DATASET EXCERPTS:
================
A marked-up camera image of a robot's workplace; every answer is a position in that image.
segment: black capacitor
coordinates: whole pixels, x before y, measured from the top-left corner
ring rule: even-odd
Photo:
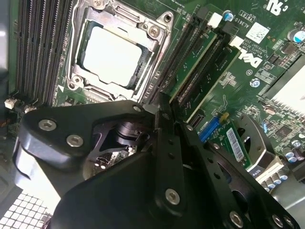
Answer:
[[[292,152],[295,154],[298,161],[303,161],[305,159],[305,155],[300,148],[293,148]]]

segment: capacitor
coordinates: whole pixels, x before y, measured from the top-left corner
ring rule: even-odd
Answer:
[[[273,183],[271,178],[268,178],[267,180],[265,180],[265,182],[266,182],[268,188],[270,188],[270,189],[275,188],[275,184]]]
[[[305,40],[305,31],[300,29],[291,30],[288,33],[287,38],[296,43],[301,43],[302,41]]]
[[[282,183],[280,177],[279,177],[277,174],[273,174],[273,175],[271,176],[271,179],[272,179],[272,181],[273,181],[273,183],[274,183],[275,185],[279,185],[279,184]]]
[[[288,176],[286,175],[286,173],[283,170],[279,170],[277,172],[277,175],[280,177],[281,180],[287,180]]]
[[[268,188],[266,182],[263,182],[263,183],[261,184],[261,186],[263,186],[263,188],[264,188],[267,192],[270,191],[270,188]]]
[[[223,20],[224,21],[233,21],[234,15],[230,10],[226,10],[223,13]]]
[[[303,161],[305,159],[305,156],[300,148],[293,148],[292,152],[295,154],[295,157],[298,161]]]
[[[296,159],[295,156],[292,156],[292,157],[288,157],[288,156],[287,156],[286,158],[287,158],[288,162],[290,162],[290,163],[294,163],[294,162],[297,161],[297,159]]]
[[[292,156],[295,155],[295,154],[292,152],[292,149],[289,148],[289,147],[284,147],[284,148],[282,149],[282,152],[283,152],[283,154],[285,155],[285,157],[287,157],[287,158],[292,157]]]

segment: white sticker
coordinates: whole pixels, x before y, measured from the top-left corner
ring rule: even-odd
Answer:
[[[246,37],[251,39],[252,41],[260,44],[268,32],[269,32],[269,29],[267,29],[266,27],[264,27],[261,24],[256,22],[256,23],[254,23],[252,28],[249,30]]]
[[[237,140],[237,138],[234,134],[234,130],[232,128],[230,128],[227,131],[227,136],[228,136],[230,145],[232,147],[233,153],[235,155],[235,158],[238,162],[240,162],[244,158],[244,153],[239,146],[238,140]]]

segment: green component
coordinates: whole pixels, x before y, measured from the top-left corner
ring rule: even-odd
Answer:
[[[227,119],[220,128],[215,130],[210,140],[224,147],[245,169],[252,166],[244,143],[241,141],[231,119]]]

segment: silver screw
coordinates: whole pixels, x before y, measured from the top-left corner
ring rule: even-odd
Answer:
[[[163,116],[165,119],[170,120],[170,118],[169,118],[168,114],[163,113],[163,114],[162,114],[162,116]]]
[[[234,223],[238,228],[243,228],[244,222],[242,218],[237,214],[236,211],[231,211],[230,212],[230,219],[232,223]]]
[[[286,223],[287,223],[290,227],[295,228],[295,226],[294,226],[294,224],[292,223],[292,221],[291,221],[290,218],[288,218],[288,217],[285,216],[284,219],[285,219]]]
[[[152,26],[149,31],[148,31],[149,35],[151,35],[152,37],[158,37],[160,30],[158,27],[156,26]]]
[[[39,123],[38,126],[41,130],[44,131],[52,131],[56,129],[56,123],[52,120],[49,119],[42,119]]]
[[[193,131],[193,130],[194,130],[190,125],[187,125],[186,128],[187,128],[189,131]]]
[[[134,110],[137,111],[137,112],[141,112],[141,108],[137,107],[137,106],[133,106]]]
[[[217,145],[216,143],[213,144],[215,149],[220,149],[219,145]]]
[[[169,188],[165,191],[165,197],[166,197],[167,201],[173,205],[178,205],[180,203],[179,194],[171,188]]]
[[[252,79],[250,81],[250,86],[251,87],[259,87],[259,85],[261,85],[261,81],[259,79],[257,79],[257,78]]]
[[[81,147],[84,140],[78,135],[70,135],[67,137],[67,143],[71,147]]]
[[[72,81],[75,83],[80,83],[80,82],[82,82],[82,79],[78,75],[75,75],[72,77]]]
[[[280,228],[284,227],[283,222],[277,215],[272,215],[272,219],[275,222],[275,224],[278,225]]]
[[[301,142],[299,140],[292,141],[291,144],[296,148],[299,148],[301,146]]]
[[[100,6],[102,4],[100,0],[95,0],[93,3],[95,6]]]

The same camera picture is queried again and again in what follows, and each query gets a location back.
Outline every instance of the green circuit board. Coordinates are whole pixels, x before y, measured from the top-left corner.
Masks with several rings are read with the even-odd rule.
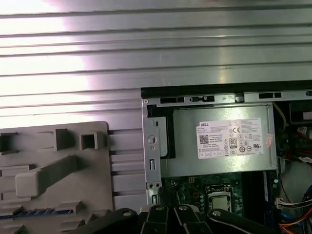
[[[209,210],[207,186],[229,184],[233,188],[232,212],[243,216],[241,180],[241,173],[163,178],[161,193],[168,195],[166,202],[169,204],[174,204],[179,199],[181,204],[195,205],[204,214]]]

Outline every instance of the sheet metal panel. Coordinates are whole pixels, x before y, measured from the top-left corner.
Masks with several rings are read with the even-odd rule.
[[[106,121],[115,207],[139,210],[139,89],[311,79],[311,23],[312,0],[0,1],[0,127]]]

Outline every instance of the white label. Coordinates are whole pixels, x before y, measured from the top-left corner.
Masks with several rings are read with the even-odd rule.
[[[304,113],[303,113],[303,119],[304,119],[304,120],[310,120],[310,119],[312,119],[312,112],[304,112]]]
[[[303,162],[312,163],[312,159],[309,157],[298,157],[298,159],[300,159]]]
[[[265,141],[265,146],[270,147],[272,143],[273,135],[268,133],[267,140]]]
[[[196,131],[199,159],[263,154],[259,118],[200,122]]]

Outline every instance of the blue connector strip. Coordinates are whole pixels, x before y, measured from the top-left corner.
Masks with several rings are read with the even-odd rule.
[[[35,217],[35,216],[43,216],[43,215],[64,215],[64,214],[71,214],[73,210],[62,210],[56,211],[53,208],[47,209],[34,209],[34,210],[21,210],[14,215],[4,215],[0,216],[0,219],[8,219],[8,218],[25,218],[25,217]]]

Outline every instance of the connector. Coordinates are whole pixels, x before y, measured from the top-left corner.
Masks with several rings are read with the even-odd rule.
================
WHAT THIS TASK INVOLVES: Check each line of the listing above for the string "connector", then give how many lines have it. No other text.

PROBLEM SOLUTION: 2